All of which fits in perfectly with the message the book is trying to convey. In The Silverberg Business, everything is connected to the concept of home in some degree–Stephens is trying to find a place he can let the sinister “crab things” and their sand-dune totems hostilely terraform the landscape, the con run on Silverberg by Stephens and his associates is meant to find a home for Romanian Jewish refugees, and even Shannon finds himself drawn back to his home of Galveston, his family, and the Jewish community on the island where he grew up (Shannon’s name really being Chaunun, his family having changed it upon the advice of an immigration official). There’s a sense that things have always existed, that all these events have connections not just to each other but to something older and deeper, something that ties it all to the land. With the slow-building strangeness and the feeling that something bigger and weirder is going on just beneath the surface of Texas, none of the weird elements need be explained–they can just sort of be, allowing them to preserve their strangeness while also remaining deeply connected to the world and its timeline.

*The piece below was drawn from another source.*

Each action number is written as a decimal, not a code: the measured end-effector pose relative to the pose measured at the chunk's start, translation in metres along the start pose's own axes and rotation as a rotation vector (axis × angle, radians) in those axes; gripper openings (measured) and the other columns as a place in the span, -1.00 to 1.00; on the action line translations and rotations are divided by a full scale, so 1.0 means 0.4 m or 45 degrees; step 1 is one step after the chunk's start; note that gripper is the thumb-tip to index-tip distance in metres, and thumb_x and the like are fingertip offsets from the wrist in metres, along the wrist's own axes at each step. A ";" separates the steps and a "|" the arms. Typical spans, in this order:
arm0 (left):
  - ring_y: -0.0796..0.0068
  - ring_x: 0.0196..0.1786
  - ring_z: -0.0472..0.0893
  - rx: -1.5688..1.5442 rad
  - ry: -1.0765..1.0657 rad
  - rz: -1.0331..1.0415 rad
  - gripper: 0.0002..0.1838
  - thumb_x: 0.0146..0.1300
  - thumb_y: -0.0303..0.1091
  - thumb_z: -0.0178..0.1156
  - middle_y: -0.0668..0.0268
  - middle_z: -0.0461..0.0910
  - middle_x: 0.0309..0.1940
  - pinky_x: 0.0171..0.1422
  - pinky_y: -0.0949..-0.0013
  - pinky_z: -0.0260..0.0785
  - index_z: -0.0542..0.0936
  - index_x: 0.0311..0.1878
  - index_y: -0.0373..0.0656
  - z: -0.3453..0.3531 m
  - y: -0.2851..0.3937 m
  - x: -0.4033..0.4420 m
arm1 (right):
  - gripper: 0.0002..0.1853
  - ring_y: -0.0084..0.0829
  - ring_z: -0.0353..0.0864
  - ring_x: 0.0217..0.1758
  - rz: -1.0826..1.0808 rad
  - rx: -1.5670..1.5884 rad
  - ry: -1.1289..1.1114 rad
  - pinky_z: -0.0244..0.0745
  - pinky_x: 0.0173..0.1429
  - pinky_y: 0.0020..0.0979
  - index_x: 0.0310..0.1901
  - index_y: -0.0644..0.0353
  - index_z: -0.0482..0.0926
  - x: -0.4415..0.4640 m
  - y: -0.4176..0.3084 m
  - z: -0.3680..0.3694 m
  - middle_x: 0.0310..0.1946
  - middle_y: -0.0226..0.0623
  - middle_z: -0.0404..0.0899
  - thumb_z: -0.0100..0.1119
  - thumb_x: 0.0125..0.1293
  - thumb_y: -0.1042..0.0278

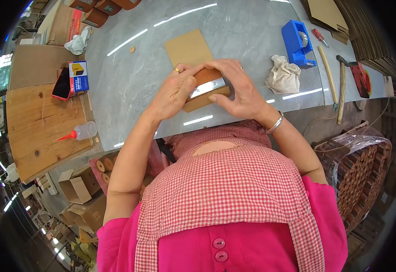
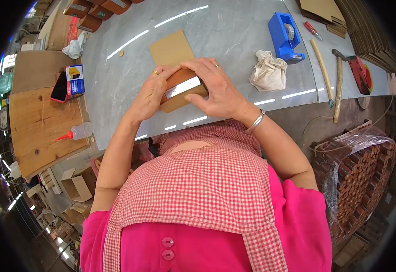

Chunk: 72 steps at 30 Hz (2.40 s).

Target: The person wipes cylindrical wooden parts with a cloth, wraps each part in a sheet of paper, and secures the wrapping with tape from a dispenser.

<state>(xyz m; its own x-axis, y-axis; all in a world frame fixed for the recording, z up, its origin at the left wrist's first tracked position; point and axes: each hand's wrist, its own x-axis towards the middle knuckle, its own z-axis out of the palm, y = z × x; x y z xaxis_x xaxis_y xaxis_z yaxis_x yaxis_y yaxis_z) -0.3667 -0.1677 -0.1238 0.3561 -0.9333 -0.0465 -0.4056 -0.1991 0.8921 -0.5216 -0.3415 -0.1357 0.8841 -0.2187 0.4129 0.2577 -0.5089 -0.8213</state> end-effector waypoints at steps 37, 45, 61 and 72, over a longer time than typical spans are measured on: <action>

The Silverberg Business is a unique and bizarre work, featuring all the chaos of a nightmare or an acid trip with the methodical and precise control of narrative to keep it from pitching fully into outright hallucination. Its slow, sinister build offers readers a creeping sense of dread and an introduction to a world much like the America we know, but with insane details and an ancient threat completely unique to the book. Its subtle buildup of strangeness, understanding without the need for explicit explanations, and melding American history with more existential themes and horror make this a must-read for pretty much anyone who has an interest in weird fiction.